##### Data records

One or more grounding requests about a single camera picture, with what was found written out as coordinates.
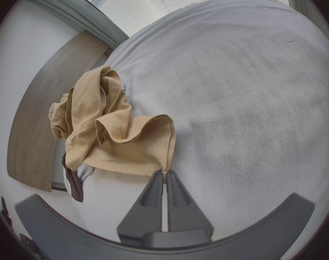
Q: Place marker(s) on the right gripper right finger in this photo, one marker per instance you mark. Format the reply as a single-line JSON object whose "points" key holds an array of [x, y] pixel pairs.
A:
{"points": [[188, 213]]}

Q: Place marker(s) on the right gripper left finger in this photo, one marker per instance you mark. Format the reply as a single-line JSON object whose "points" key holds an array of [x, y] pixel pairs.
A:
{"points": [[142, 213]]}

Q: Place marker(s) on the yellow shorts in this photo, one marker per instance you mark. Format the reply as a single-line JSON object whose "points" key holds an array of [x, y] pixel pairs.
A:
{"points": [[113, 134]]}

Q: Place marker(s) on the pale grey garment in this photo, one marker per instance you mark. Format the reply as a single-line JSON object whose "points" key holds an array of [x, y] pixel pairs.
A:
{"points": [[85, 171]]}

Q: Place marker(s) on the brown garment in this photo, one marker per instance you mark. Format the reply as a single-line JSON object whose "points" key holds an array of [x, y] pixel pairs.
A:
{"points": [[73, 184]]}

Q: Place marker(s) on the window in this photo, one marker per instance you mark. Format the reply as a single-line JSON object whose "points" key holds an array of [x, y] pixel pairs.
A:
{"points": [[153, 4]]}

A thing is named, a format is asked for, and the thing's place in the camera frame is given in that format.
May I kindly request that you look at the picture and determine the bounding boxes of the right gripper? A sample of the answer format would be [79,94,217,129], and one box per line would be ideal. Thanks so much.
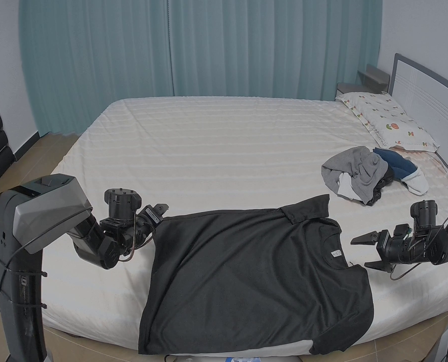
[350,230,413,273]

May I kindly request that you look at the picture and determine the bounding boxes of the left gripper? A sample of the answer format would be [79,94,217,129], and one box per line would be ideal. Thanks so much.
[134,204,165,241]

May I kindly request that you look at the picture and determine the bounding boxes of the black T-shirt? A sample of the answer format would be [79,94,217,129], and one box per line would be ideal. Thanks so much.
[138,193,375,355]

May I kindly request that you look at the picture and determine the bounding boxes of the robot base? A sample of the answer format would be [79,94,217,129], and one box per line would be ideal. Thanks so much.
[171,354,270,362]

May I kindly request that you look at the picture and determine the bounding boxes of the pile of clothes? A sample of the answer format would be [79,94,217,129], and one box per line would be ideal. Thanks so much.
[321,146,428,206]

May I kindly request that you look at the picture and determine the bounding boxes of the bed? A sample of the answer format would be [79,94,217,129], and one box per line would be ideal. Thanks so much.
[39,53,448,357]

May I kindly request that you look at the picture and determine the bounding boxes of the white printed pillow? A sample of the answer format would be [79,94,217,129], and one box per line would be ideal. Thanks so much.
[335,91,439,152]

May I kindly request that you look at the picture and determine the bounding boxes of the blue-green curtain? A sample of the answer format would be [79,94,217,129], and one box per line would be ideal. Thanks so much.
[19,0,173,137]
[167,0,383,101]

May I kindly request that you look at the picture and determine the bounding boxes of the grey bedside table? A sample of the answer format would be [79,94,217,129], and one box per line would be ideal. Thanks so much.
[336,64,390,95]

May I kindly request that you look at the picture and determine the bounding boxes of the black cable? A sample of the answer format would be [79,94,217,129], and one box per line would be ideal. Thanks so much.
[389,262,422,280]
[0,208,94,280]

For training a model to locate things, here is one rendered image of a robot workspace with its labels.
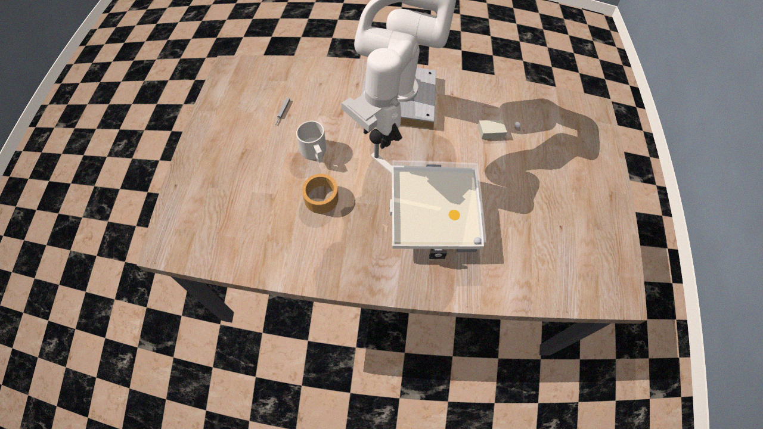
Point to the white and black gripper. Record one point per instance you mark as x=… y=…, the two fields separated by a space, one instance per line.
x=388 y=122

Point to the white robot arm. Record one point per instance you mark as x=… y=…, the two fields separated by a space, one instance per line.
x=390 y=52

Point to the grey mug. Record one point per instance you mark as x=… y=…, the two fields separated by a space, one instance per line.
x=310 y=132

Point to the tan hollow ring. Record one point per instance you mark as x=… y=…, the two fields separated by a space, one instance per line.
x=315 y=181

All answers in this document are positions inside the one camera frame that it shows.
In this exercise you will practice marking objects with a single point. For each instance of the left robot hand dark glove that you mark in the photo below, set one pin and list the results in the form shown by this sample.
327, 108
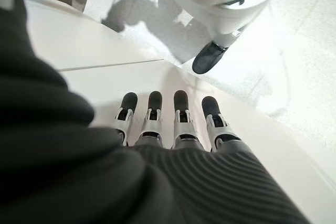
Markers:
78, 176

##########

* _Assignment_
In the records above, find each line holding "frame" and copy it.

* _Completed task_
A thing is named, a format is asked for, and the thing's place in the camera frame is given in that format.
All answers in this document are positions inside the one camera frame that it shows.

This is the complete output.